Practice item. Set the material below down again exactly, with no pictures.

Data

# # #

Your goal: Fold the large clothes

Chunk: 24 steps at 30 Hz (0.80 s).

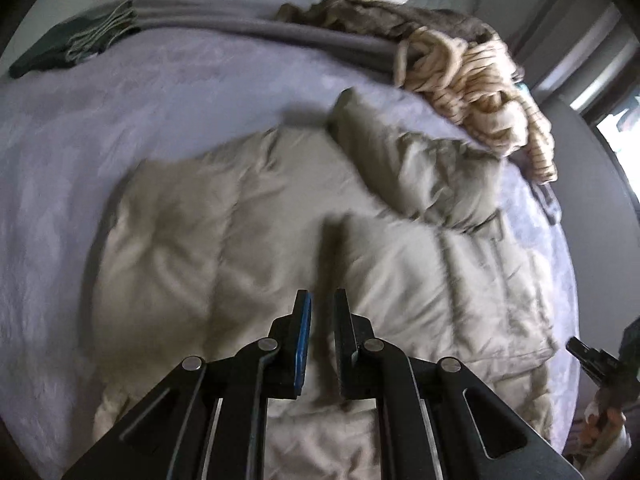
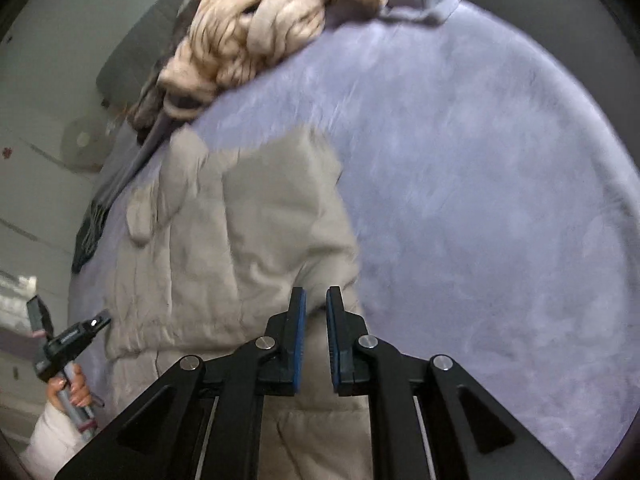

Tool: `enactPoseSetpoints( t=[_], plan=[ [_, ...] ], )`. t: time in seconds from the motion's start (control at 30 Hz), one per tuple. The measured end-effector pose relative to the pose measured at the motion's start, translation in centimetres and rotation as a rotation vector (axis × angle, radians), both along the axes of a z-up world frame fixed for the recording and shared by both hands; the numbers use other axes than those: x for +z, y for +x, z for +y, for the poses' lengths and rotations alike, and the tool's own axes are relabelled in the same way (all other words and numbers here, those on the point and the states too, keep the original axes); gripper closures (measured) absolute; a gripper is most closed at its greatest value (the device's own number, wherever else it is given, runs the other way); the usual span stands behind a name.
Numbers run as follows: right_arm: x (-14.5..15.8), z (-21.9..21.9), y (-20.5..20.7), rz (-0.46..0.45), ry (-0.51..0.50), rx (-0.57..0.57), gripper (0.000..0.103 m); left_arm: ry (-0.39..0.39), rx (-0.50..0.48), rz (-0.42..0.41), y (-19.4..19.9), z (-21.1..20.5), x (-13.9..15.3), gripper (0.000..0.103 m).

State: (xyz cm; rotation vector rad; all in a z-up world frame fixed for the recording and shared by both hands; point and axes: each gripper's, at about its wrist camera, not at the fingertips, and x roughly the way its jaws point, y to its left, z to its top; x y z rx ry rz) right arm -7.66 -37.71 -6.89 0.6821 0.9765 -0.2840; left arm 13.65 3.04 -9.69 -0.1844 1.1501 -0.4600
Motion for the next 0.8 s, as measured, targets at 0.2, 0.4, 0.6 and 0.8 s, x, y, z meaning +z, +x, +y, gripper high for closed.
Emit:
enactPoseSetpoints(
  t=[0.2, 0.4, 0.6, 0.8],
  plan=[
    [0.4, -2.0, 4.8, -0.074, 0.078, -0.007, 0.091, 0.062, -0.059, -0.041, 0.7, -5.7, -0.1, 0.09],
    [-4.2, -1.3, 10.5, 0.046, 0.013, 0.037, 0.093, 0.175, -0.041, -0.028, 1.7, -7.4, -3.9, 0.09],
    [-7.0, -2.0, 10.9, 0.057, 0.006, 0.015, 0.097, 0.206, -0.071, -0.054, 1.7, -8.1, -4.7, 0.09],
    [-5.3, -0.7, 10.5, 0.09, -0.098, 0.056, 0.094, 0.229, -0.042, -0.055, 1.2, -7.9, -3.2, 0.09]
  ],
)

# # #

Written response
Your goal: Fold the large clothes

Chunk: 24 steps at 30 Hz (0.80 s).


Tool: `enactPoseSetpoints( t=[_], plan=[ [_, ...] ], )`. t: time in seconds from the motion's start (control at 30 Hz), one per tuple. The measured end-effector pose relative to the pose measured at the motion's start, translation in centimetres and rotation as a rotation vector (axis × angle, radians), both along the axes of a z-up world frame fixed for the recording and shared by both hands; the numbers use other axes than those: x for +z, y for +x, z for +y, for the poses' lengths and rotations alike, and the tool's own axes are relabelled in the same way (all other words and numbers here, those on the point and the states too, keep the original axes); gripper closures (measured) absolute; a gripper is most closed at its greatest value (the device's own number, wherever else it is given, runs the other way); the usual span stands behind a name.
Numbers run as follows: right_arm: x (-14.5..15.8), z (-21.9..21.9), y (-20.5..20.7), rz (-0.46..0.45), ry (-0.51..0.50), rx (-0.57..0.57), gripper (0.000..0.103 m); left_arm: ry (-0.39..0.39), rx (-0.50..0.48), rz (-0.42..0.41), y (-19.4..19.9), z (-21.1..20.5), x (-13.9..15.3), gripper (0.000..0.103 m).

State: (xyz cm; rotation vector rad; all in a z-up world frame fixed for the recording and shared by both hands; point and axes: each gripper's, at about its wrist camera, not at the fingertips, and x roughly the way its jaws point, y to its left, z to its top; x y z rx ry rz) right arm -7.66 -37.71 -6.89 0.6821 0.9765 -0.2840; left arm 13.65 3.04 -9.69 -0.1844 1.1501 -0.4600
Motion for the next 0.8 s, as measured, targets at 0.2, 0.4, 0.6 and 0.8 s, x, y, z meaning +z, +x, +y, gripper high for closed.
Emit:
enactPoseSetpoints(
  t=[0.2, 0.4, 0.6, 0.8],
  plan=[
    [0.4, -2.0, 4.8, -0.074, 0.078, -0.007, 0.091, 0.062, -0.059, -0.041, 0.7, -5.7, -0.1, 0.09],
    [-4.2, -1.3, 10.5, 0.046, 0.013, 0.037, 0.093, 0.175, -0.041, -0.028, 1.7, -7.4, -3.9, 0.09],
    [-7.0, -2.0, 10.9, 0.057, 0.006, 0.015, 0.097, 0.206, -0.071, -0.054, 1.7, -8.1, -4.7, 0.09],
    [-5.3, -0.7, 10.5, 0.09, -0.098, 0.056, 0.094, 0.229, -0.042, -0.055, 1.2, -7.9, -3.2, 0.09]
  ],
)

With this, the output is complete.